## [Exercise]
Reproduce the lines below from the one that contains "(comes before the" through the end, inclusive, and add nothing.

··· Data section

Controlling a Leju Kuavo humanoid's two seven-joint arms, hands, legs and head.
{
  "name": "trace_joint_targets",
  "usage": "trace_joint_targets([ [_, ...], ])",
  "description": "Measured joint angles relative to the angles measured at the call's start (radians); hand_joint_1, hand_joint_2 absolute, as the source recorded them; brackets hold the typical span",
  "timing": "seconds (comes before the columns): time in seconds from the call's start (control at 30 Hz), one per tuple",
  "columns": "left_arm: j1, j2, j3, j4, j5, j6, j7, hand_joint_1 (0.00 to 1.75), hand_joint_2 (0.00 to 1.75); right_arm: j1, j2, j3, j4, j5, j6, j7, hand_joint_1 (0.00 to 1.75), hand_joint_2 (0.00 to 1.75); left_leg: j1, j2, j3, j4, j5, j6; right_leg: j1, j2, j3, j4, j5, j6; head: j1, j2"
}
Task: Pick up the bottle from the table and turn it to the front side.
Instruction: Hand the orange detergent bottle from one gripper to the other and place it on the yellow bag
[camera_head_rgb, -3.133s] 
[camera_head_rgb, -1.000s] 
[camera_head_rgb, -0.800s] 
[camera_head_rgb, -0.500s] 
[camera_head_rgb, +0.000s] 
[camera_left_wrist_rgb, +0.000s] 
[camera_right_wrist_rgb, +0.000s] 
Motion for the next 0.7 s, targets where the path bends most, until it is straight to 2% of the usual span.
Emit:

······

## [Completed exercise]
  "timing": "seconds (comes before the columns): time in seconds from the call's start (control at 30 Hz), one per tuple",
  "columns": "left_arm: j1, j2, j3, j4, j5, j6, j7, hand_joint_1 (0.00 to 1.75), hand_joint_2 (0.00 to 1.75); right_arm: j1, j2, j3, j4, j5, j6, j7, hand_joint_1 (0.00 to 1.75), hand_joint_2 (0.00 to 1.75); left_leg: j1, j2, j3, j4, j5, j6; right_leg: j1, j2, j3, j4, j5, j6; head: j1, j2"
}
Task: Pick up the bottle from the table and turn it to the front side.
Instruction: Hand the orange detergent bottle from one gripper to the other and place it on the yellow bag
[camera_head_rgb, -3.133s] 
[camera_head_rgb, -1.000s] 
[camera_head_rgb, -0.800s] 
[camera_head_rgb, -0.500s] 
[camera_head_rgb, +0.000s] 
[camera_left_wrist_rgb, +0.000s] 
[camera_right_wrist_rgb, +0.000s] 
Motion for the next 0.7 s, targets where the path bends most, until it is straight to 2% of the usual span.
Emit:

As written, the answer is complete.